Assignment.
Which of the lines below holds the string "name"? Copy every line that does.

Data listing.
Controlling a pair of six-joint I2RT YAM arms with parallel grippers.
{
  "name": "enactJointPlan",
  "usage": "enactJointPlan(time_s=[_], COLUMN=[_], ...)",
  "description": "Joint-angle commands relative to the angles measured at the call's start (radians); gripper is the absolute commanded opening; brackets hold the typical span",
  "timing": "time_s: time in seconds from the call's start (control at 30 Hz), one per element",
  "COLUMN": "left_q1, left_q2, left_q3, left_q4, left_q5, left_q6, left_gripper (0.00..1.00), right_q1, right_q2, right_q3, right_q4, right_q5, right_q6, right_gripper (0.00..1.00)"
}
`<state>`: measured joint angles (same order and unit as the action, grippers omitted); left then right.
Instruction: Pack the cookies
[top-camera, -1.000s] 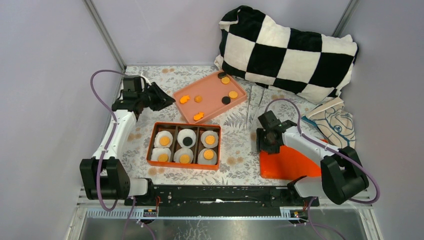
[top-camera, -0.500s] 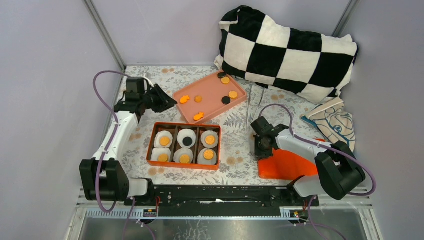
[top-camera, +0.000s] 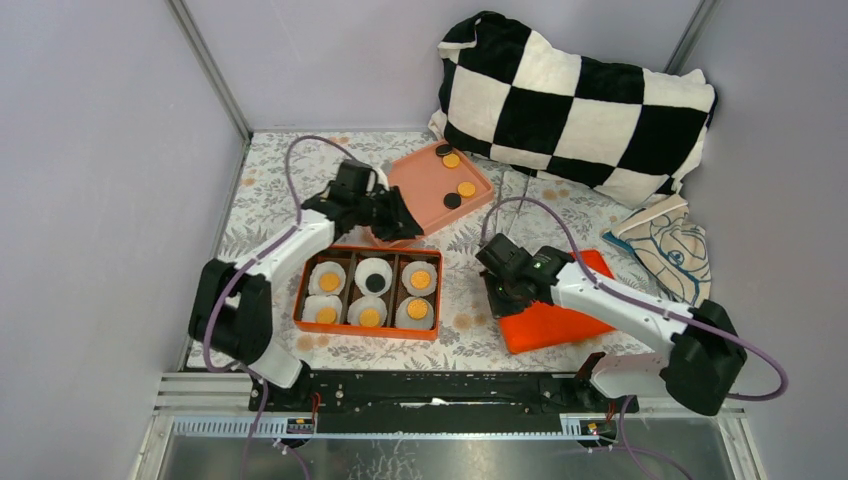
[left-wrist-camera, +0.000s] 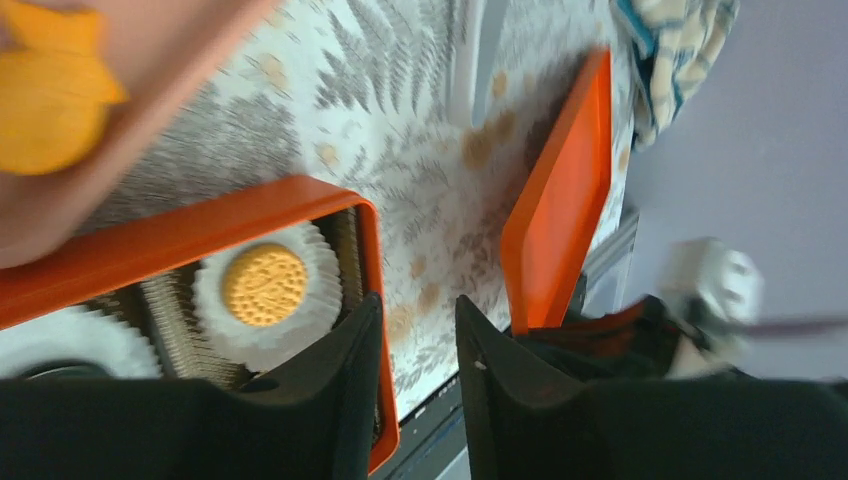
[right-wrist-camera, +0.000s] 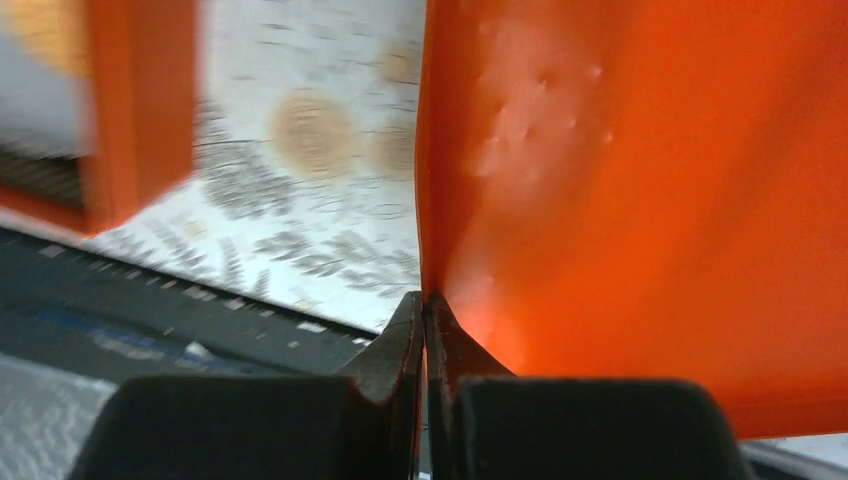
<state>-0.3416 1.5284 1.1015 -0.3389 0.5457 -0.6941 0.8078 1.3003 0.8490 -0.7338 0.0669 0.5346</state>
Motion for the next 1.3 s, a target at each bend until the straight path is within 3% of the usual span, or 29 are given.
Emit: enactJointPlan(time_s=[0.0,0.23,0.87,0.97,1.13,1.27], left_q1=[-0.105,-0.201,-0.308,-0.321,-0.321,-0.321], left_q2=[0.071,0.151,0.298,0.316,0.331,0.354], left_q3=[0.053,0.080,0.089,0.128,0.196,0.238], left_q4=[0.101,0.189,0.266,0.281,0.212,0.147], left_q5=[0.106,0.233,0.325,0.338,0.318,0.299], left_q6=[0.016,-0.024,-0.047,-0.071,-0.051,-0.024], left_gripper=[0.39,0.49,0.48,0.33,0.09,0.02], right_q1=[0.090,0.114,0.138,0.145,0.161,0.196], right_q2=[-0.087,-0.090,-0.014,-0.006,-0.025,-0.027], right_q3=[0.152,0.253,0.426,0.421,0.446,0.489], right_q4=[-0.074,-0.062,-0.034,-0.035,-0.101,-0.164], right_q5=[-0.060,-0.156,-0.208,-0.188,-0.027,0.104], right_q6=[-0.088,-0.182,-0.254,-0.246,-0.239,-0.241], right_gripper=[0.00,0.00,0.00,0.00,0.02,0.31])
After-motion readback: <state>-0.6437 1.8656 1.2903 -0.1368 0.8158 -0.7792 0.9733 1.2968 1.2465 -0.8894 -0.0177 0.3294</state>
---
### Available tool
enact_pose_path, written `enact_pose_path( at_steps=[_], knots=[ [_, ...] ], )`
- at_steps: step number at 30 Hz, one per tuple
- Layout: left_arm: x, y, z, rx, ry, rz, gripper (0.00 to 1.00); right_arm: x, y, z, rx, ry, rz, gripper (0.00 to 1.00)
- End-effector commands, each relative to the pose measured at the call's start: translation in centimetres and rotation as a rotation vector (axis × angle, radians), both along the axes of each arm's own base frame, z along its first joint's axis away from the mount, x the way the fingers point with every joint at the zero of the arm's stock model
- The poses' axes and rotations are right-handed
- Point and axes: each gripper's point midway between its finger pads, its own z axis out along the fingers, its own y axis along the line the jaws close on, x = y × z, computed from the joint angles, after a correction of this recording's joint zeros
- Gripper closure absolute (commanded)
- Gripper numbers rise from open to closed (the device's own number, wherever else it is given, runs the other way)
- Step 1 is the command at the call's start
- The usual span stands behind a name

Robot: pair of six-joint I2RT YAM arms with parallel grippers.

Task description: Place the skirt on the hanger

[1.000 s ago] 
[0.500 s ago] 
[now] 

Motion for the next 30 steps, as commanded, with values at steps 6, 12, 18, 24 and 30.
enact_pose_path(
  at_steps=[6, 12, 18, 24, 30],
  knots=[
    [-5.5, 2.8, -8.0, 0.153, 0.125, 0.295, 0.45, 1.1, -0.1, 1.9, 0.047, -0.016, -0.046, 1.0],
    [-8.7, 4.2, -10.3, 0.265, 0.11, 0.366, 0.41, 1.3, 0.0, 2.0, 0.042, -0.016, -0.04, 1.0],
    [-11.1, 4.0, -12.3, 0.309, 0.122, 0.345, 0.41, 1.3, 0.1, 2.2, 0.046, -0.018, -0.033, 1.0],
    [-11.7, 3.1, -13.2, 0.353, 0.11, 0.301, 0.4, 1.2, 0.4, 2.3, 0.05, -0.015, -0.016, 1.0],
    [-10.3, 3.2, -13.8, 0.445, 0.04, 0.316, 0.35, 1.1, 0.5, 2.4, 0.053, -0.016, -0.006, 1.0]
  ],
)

Response to this exercise.
  "name": "enactJointPlan",
- The usual span stands behind a name

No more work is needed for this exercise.